I'm working with the Cooperative push block environment ( https://github.com/Unity-Technologi...nvironment-Examples.md#cooperative-push-block) (exported in order to use the Python API) using the latest stable version. The issue is that I'm not getting the reward (positives or negatives). It is always 0. If I export the Single push block environment, I receive the rewards correctly. Below you have the code I'm using from the collab example https://github.com/Unity-Technologies/ml-agents/blob/main/docs/Python-API.md
decision_steps, terminal_steps = env.get_steps(behavior_name)
if tracked_agent in decision_steps:
episode_rewards = decision_steps[tracked_agent].reward
print('REWARD', decision_steps.reward) # Always 0
# Each decision_steps[tracked_agent].reward also returns 0
I should receive a negative penalty (-0.0001) or a positive signal 1, 2, 3 as per the docs. Even if they randomly push a block, I receive 0 as reward.

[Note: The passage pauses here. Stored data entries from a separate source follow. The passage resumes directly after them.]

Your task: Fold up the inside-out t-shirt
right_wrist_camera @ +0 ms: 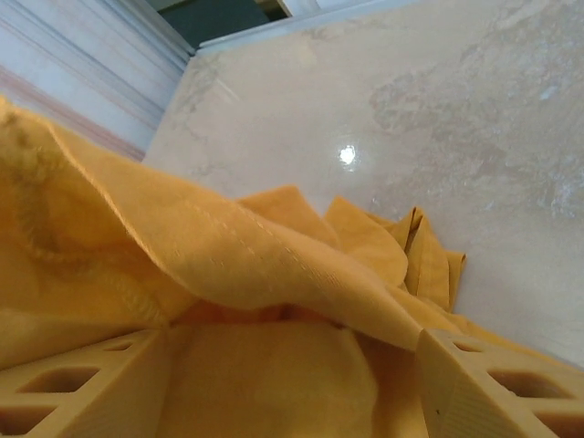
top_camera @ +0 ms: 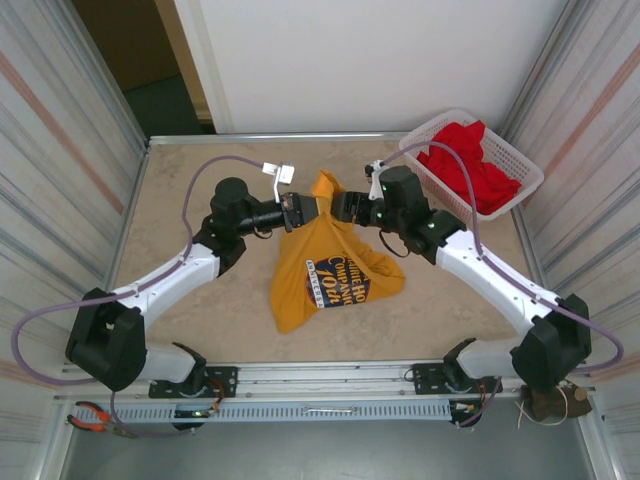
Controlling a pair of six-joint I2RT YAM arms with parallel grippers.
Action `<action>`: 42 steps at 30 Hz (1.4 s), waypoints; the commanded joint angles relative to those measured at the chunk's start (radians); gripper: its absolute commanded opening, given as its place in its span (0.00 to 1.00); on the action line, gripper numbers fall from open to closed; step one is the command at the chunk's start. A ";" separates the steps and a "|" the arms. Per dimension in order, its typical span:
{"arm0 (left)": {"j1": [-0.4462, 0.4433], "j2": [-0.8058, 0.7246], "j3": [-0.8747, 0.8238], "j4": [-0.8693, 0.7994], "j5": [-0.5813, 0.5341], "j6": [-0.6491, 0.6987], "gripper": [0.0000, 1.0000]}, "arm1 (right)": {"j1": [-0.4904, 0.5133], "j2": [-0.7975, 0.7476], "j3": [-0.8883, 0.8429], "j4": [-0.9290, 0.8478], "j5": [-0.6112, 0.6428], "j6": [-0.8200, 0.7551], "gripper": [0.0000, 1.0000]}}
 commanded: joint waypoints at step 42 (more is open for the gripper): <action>-0.154 -0.282 -0.007 -0.433 -0.498 0.436 0.64 | -0.213 -0.102 -0.038 0.155 -0.613 -0.034 0.00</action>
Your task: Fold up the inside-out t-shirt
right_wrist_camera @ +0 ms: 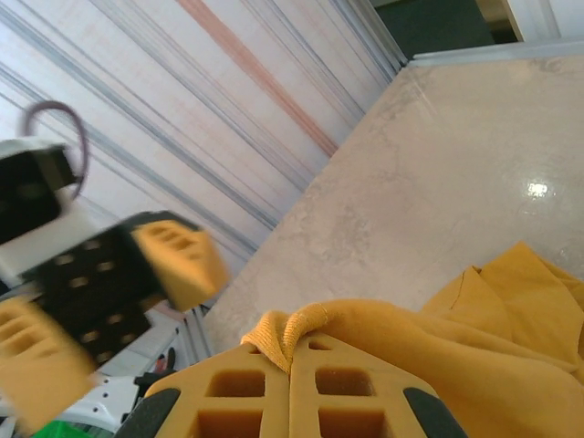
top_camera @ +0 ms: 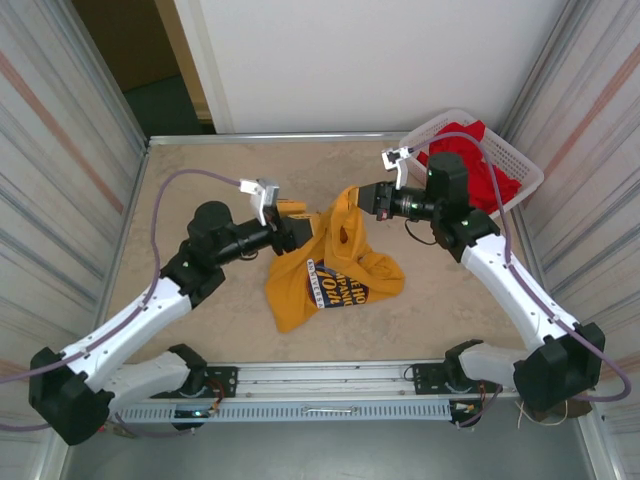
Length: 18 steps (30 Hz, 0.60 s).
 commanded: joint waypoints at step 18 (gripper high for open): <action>0.008 0.328 0.103 0.001 -0.032 0.066 0.00 | 0.020 0.021 -0.015 -0.013 0.084 0.034 0.00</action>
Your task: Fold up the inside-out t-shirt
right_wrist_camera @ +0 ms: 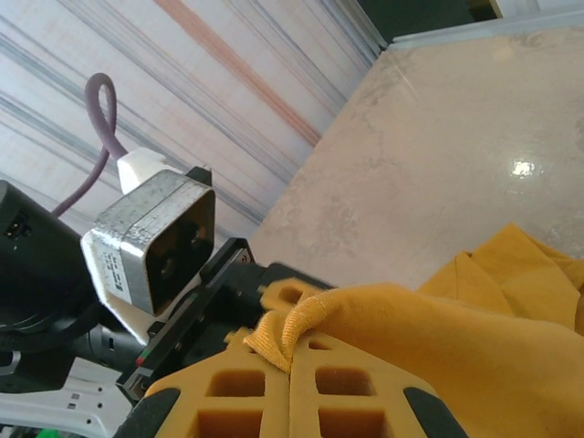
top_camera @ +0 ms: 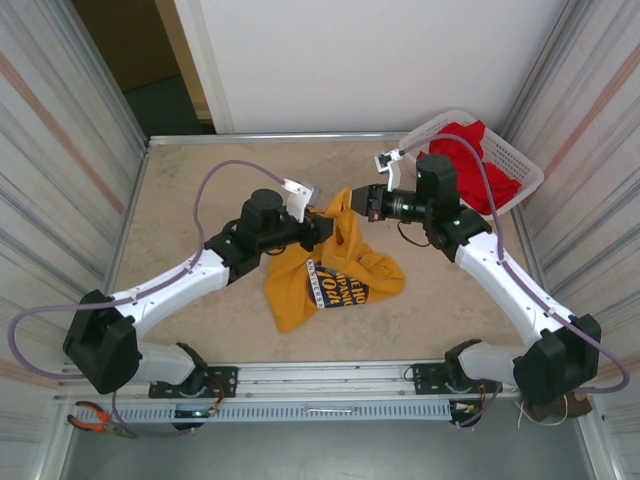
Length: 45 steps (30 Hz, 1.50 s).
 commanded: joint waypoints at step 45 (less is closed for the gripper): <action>0.213 -0.035 -0.152 0.373 0.342 -0.415 0.00 | 0.236 0.082 0.069 -0.192 0.680 0.039 0.00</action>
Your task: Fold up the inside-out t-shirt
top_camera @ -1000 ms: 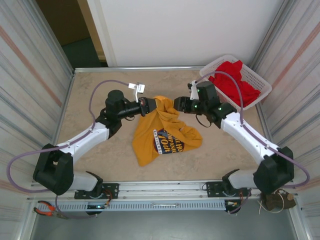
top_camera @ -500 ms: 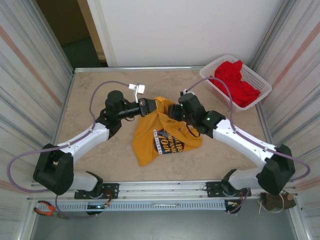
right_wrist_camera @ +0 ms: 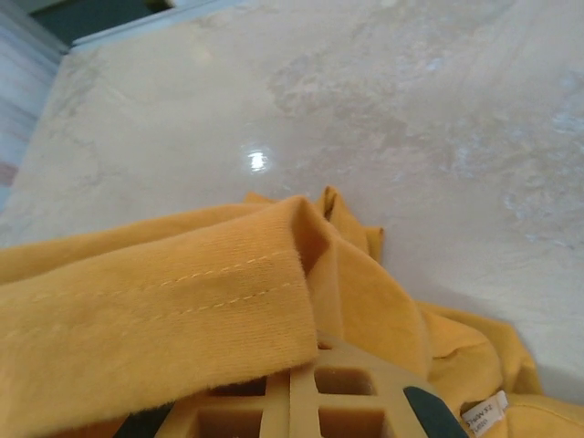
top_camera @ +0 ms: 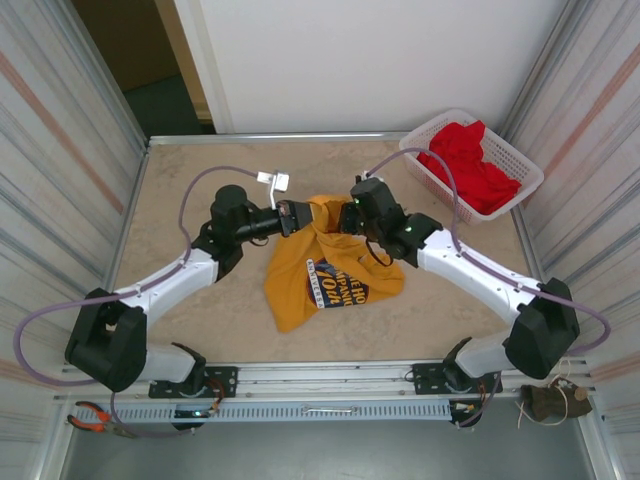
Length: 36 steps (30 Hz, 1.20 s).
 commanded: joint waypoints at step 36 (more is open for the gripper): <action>0.049 -0.349 -0.074 -0.092 -0.118 0.141 0.23 | -0.319 -0.065 -0.223 0.832 -1.048 0.240 0.00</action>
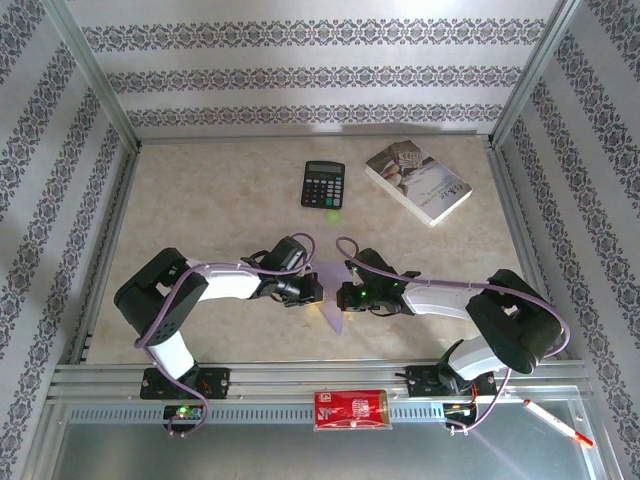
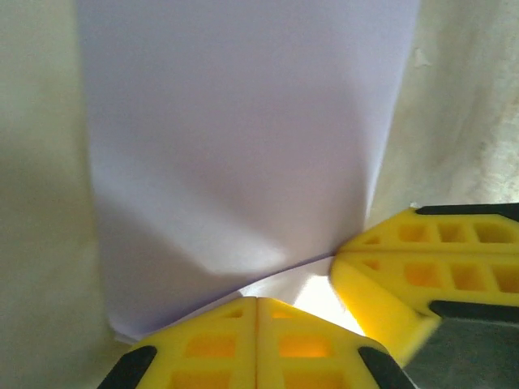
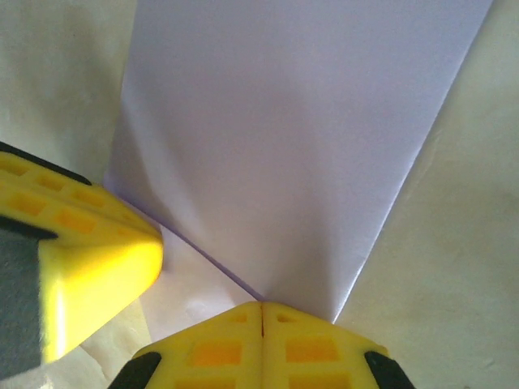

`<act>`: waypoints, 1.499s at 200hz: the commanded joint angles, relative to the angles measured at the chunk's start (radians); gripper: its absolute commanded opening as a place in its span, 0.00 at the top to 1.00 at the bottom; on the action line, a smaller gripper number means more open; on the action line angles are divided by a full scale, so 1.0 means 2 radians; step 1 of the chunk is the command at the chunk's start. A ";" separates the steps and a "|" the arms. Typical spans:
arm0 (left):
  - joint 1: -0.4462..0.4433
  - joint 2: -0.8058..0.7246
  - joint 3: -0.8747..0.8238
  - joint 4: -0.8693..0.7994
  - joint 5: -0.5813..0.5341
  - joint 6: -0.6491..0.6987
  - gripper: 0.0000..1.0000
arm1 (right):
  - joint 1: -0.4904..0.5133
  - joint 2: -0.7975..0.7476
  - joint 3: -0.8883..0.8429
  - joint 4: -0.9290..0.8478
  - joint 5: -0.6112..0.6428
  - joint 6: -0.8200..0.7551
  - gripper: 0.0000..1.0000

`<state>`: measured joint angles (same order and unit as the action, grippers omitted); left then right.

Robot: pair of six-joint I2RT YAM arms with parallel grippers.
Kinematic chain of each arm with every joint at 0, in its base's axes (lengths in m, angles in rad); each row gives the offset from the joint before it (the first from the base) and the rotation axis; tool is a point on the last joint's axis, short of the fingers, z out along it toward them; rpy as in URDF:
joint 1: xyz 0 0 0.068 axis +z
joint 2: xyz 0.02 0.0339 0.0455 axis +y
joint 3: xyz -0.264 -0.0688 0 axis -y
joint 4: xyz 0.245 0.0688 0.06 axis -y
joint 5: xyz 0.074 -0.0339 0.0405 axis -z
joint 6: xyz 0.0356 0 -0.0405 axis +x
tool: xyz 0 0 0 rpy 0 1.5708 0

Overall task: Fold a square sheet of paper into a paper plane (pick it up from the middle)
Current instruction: Perform the third fold on the triangle at the bottom-center of the table.

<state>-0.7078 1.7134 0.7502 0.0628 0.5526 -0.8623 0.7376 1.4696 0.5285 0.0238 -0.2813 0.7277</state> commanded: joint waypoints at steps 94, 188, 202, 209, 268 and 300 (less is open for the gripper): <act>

They say in the docs that the reward is given as a "Group reward". I don't know if that implies a change in the above code.
CodePudding user response:
I have received this answer from the Unity ml-agents GitHub issues section:
The DecisionStep also has a group_reward field which is separate from the reward field. The group rewards given to the Cooperative Pushblock agents should be here. We apologize that the collab doesn't point this out explicitly and I will make an update to it.